RJ is also clear that the next phase of social media will require more transparency, especially as artificial intelligence becomes more embedded in everyday internet culture. 

He has spoken about the need for clear labeling when content has been altered or created with AI, and about building in user controls, including an AI kill switch. The broader point is not anti-AI. It is pro-trust. 

In RJ’ view, users increasingly want to know where they are, why they are seeing something, and whether what they are looking at has been materially changed. That is another reason he prefers channels over one monolithic feed: structure creates context, and context creates trust. 

It is a notably different tone from much of social media’s last decade, which often treated frictionless scale as the highest goal. RJ seems more interested in legibility. He wants discovery to be broad and intelligent, but also transparent and intentional. 

The Operator Behind the Vision 

It would be easy to cast RJ as a contrarian trying to pick a fight with big tech. But that misses something important. He sounds less like a disruptor for disruption’s sake than like an operator who has spent a long time studying systems and decided the current one is inefficient, imbalanced, and overdue for redesign. 

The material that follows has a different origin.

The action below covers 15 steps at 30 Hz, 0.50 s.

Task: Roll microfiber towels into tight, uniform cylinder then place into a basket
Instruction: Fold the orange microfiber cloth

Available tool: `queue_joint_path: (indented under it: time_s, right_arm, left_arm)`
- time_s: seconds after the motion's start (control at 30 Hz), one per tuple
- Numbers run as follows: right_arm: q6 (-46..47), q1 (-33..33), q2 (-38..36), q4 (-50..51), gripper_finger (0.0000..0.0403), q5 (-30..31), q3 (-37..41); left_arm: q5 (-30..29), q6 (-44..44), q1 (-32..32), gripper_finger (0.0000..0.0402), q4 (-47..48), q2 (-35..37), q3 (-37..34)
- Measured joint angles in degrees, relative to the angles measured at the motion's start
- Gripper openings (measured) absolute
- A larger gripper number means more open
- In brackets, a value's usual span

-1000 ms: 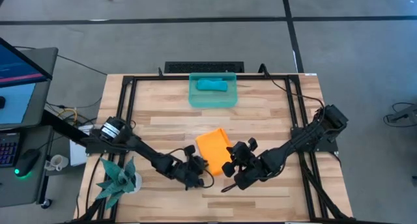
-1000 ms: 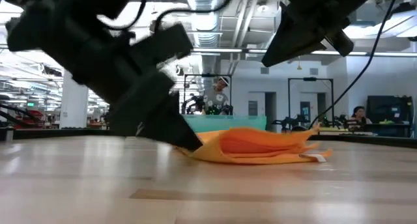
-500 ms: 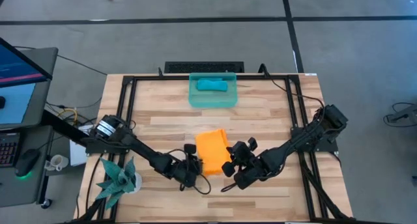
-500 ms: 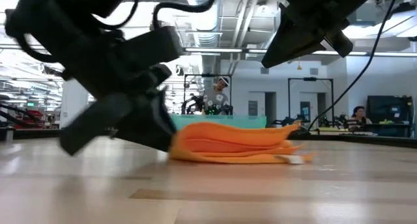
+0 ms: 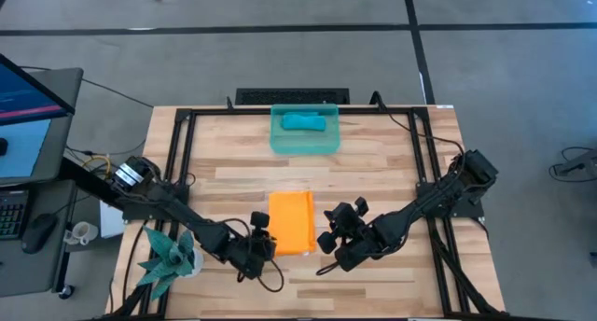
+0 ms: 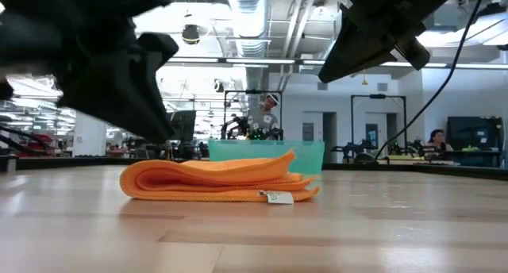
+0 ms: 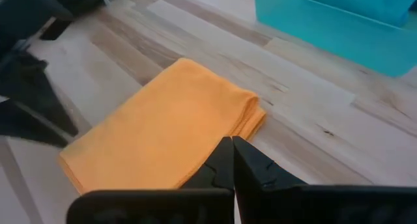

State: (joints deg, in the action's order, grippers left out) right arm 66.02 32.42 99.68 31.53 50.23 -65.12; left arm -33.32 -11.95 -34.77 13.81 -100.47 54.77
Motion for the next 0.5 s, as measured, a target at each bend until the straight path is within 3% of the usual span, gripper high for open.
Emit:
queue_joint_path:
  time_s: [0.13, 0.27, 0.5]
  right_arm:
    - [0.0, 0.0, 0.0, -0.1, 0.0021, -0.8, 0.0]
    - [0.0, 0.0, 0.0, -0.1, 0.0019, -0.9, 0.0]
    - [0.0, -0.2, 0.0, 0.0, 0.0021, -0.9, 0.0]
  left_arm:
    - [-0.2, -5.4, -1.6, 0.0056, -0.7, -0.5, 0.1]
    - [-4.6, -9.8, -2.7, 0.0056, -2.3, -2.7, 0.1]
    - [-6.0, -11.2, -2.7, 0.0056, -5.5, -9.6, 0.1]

His financial background shows up in the way he talks: in incentive structures, value flows, allocation models, and long-term alignment. Yet the product he is trying to build is cultural, not clinical. It sits at the intersection of entertainment, fandom, identity, and commerce. 

That may be what makes him an interesting figure in this space. RJ does not come out of social media as a lifelong platform builder or software engineer. He comes out of markets, where understanding who captures value is often the whole game. 

ZOOP is his attempt to apply that thinking to the internet. 

Whether it succeeds at scale remains to be seen. Social platforms are notoriously hard to build, and even harder to shift culturally once incumbents dominate the field. But RJ’ thesis is simple enough to travel: the people making the culture should get more of the money, users should have more context and control, and online communities should be organized around clearer identities than one endless feed. 

That is a bigger ambition than fixing creator payouts. It is an attempt to redraw the relationship between platforms, audiences, and the people who make everything worth watching in the first place.